Ладно, все это эмоции. А если по делу: что в таком случае означала эта многоходовая комбинация по несанкционированному перемещению объекта внимания на польско-белорусскую границу, на которую было истрачено столько энергии и валюты? Значит, и здесь его держали за безгласную пешку? И не только его!

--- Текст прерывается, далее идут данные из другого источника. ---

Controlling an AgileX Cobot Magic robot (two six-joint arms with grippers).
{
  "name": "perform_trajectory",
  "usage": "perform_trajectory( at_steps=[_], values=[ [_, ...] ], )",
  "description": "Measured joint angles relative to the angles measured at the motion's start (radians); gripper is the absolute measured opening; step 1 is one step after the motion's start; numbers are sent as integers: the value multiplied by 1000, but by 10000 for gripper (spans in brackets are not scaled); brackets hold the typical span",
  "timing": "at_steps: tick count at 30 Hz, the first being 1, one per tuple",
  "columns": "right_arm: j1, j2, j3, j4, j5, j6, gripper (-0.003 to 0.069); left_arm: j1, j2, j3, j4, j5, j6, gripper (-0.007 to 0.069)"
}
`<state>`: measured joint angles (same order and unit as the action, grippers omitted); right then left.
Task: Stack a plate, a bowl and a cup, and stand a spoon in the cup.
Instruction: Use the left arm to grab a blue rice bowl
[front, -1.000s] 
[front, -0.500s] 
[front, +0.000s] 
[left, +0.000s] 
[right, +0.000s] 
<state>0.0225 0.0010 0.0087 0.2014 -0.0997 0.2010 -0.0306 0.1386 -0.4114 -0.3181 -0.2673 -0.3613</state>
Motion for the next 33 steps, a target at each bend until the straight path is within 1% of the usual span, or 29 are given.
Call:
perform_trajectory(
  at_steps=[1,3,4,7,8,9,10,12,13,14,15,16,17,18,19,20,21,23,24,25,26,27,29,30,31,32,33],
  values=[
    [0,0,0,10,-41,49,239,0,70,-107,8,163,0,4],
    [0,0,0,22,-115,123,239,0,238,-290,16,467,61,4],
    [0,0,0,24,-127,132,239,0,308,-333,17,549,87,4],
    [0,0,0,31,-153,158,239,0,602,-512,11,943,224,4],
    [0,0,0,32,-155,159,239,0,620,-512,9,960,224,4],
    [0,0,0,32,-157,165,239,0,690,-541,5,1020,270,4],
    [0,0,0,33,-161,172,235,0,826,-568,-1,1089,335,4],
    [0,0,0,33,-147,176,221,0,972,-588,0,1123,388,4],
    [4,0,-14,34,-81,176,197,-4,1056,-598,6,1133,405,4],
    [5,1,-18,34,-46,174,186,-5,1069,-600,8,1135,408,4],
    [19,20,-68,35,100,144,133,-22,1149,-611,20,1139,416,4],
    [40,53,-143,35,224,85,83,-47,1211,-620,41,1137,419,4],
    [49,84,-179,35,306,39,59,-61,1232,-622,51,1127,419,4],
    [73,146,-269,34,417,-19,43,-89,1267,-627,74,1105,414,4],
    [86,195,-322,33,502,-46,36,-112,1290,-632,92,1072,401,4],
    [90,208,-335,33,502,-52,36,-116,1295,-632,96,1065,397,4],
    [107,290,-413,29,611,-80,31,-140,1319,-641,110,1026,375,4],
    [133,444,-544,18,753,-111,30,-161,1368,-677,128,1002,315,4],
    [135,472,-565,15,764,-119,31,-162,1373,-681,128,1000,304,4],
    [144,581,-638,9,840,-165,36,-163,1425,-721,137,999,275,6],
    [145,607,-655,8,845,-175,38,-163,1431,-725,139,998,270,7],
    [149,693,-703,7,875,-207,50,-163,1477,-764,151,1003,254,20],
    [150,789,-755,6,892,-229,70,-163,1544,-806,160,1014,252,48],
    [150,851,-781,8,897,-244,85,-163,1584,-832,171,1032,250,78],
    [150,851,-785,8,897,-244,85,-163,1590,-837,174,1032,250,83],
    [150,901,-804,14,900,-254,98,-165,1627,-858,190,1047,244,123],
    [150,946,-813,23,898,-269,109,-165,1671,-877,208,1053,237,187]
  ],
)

Было от чего заскрежетать зубами.

Вывод второй. Курков и Веригин. Совершенно ясно, что бомбы взорвались в их руках в тот момент, когда они пытались активизировать заряды. Нажали на пластины, когда фишки находились в режиме хранения, красным концом вверх. Не обратили внимания? Забыли об этом? Но даже обычный армейский сапер может забыть, как зовут его жену и сколько у него детей, но не такое. А эти двое были не обычными саперами. Изделия были новейшей конструкции. И боевые заряды не дали бы им даже просто подержать в руках, пока они не разобрались бы в конструкции самым доскональным образом и не провели с десяток-другой репетиций на макетах. И все-таки фишки не переставили. И причина этому могла быть единственная: они не знали об этом. Не знали, потому что им не сказали. Не забыли сказать, а не сказали специально с единственной, совершенно определенной целью. После взрыва виллы Назарова не должно было остаться ни одного свидетеля.